The word "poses" marks the lines to report; pull each of them from the listing.
──────── Supplied material ────────
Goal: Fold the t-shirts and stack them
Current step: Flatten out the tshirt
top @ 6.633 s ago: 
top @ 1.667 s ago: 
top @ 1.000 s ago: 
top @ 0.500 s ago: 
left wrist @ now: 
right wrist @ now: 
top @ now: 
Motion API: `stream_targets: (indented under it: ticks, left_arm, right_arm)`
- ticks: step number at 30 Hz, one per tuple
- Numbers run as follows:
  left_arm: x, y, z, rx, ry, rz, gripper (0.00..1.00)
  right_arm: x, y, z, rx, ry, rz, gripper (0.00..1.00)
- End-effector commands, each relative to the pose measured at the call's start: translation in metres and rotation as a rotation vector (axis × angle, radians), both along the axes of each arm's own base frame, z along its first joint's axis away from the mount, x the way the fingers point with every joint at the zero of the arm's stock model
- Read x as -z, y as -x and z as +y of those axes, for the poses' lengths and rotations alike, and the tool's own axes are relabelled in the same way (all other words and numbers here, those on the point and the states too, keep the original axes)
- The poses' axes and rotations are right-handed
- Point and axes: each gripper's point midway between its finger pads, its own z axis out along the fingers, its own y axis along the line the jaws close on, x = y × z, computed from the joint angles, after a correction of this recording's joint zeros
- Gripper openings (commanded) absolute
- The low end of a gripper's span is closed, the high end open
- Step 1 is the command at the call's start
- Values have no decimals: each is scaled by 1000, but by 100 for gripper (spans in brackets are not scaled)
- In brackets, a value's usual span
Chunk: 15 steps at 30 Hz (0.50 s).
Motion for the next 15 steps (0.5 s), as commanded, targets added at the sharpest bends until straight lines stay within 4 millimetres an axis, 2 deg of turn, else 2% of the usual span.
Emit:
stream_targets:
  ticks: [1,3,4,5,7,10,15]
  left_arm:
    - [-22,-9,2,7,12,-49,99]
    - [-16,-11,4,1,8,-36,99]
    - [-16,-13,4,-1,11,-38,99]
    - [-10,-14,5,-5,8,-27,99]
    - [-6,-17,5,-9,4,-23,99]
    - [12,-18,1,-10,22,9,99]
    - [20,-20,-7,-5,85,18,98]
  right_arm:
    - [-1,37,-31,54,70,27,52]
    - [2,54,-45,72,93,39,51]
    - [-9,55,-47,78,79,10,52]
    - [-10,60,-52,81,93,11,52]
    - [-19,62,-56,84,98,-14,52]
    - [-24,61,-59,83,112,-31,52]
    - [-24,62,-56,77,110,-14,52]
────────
■ **Your response**:
- Read x as -z, y as -x and z as +y of those axes, for the poses' lengths and rotations alike, and the tool's own axes are relabelled in the same way (all other words and numbers here, those on the point and the states too, keep the original axes)
- The poses' axes and rotations are right-handed

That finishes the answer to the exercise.